I think you're partially correct. The Confederate flag is a symbol of states' rights when you take into consideration that the phrase 'states' rights' is a dog whistle. What else do they trumpet states' rights about? Segregation. Miscegenation laws. And most recently, the right to discriminate against gays. They are indeed inextricably linked.
Quite a bit, actually! One of the most recent examples was the forced Medicaid reform that came along with the Affordable Care Act. Other past examples are Income Tax, Social Security Tax, water rights, import/export taxation, etc.

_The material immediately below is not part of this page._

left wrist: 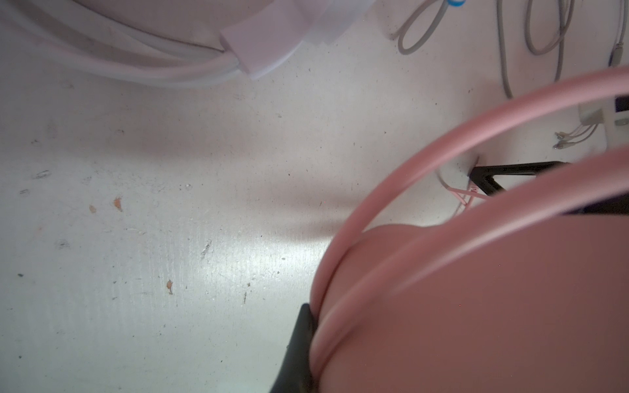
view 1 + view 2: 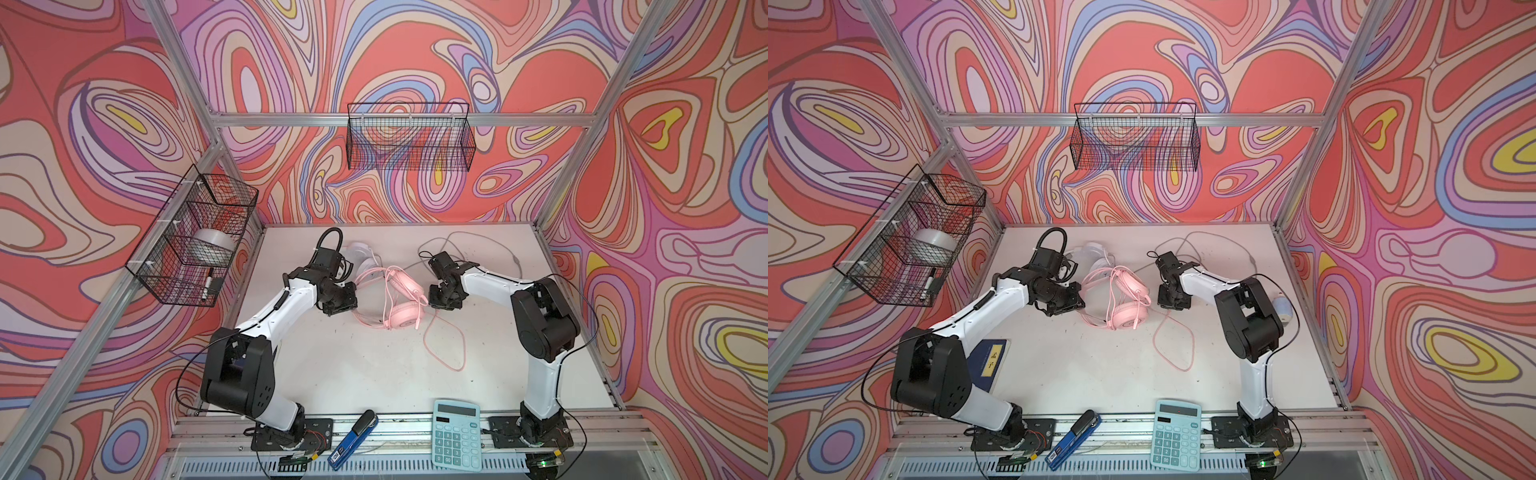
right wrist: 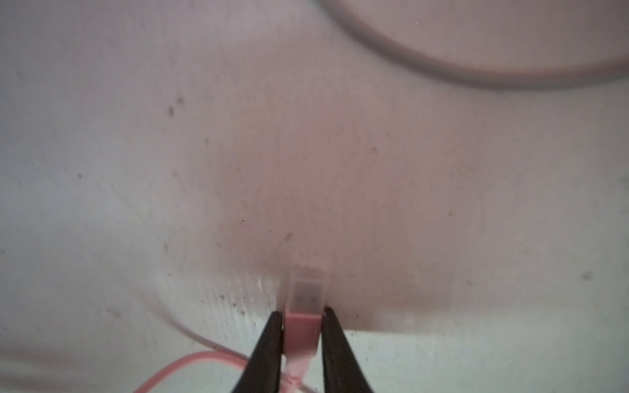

As for miscegenation and gay rights, there are more sides to that story even within those communities. I'm a gay man that feels that we should be looking in the other direction re: gay marriage and gay rights. The fact that you allow the state to sanction certain marriages and not others just means that there's still going to be some minority out there who doesn't feel like their rights are being upheld. For instance, marriage as a legal status deprives those who wish to remain single of tax benefits and many other things under the law. In order to make marriage actually -equal- among American citizens, what you'd actually have to do is just end marriage as a legal status that grants benefits and privileges that others don't get, which in and of itself is a violation of the Equal Protection Clause of the Constitution. I'm a gay man that falls into that camp, so I can say with some certainty that this is one of those things that does affect me, and I'm on the opposite side of the debate.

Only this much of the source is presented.